Hubo un silencio. Las lágrimas
corrían por el rostro de Inés. Su madre tragaba saliva, resistiéndose a
acompañar a su hija en aquel duelo.
Siguió, hablando con
dificultad:
- Ni siquiera para guardar...
Sólo lo que es útil merece la pena ser guardado o dedicarle nuestro tiempo...

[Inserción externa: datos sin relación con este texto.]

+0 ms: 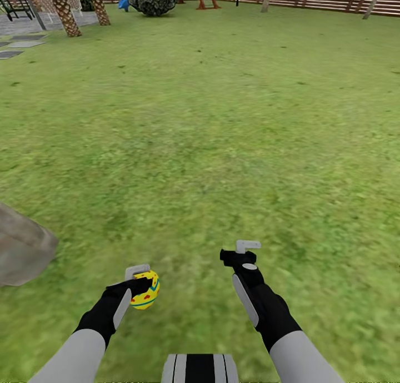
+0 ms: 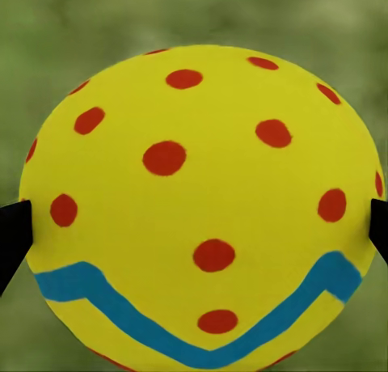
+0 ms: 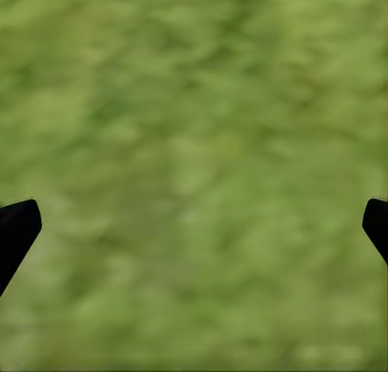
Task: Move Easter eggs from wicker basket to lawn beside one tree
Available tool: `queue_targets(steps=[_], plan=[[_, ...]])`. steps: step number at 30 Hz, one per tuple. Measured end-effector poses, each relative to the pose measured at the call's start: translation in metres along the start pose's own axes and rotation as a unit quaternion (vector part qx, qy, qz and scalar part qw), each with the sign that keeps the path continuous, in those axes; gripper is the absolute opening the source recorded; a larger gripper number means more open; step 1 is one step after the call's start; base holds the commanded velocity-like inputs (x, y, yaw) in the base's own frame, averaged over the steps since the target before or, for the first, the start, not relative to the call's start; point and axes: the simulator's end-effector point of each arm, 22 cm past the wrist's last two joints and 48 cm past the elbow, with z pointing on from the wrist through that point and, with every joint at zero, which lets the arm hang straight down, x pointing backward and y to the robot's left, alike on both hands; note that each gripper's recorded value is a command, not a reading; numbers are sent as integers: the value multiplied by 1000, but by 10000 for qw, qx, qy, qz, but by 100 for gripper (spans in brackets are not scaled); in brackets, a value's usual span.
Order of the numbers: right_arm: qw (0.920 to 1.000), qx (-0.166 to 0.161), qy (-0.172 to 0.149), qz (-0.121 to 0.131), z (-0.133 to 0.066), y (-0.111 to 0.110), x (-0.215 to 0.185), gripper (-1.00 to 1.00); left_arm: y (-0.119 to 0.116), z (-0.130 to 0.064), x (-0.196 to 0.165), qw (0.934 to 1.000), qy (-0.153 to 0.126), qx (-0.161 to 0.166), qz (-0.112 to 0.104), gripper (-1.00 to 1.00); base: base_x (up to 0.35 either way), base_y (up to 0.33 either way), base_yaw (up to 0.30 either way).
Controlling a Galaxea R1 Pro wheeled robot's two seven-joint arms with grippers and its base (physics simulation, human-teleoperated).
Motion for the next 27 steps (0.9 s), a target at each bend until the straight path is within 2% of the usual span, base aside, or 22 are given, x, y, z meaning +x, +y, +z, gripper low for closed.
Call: queue_targets(steps=[11, 27], plan=[[9997, 14, 223, -12, 15, -1, 25, 100, 4, 16, 23, 9997, 221, -45, 4, -100, 0, 0, 0], [9993, 20, 360, -17, 23, -1, 41, 100, 6, 21, 11, 9999, 78, -44, -52, -100, 0, 0, 0]])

Además las cosas más bellas de la vida vienen libres, desenvueltas; como las
mariposas, las flores, el viento o la luz del sol al amanecer que entra por mi
ventana.
Las dos miraron hacia la ventana.
Mientras la madre añadió:
- Sí, hija mía. También este
otro abrazo que te voy a dar.
- Te quiero, mami.
Así estuvieron un buen rato,
sin tiempo medible, ya sin mirar el despropósito de cajas acumuladas y
amontonadas junto, delante, detrás, a ambos lados... de ellas.
Luego, doña Lourdes dijo:
- ¿Y si hacemos una
travesura?
- ¿Qué travesura, mamá?
- Mira, podemos coger todas
las cajas, las metemos en la camioneta de Jorge, que casualmente ha venido a
traernos fruta fresca, y le pedimos que, luego, se las lleve... a donde le
parezca.
Así lo hicieron, en silencio,
como si de un rito religioso se tratara.
El primo Jorge, les dijo:
- Tengo una idea: las llevaré
a la Plaza Mayor, donde están montando un gran árbol de Navidad.
Lo que tú hagas estará bien, le
dijo la tía.
Jorge se acercó a la Plaza y,
pidiendo ayuda a los operarios del Ayuntamiento para descargarlas, las dejó
todas allí, sin dar más explicaciones.
Y... al otro día, todas las
cajas y cajitas, las que habían sido motivos de alegrías y también de
sufrimiento, sueño y pesadilla para
Inés, ahora, todas, lucían colgadas del gran abeto en la Plaza Mayor.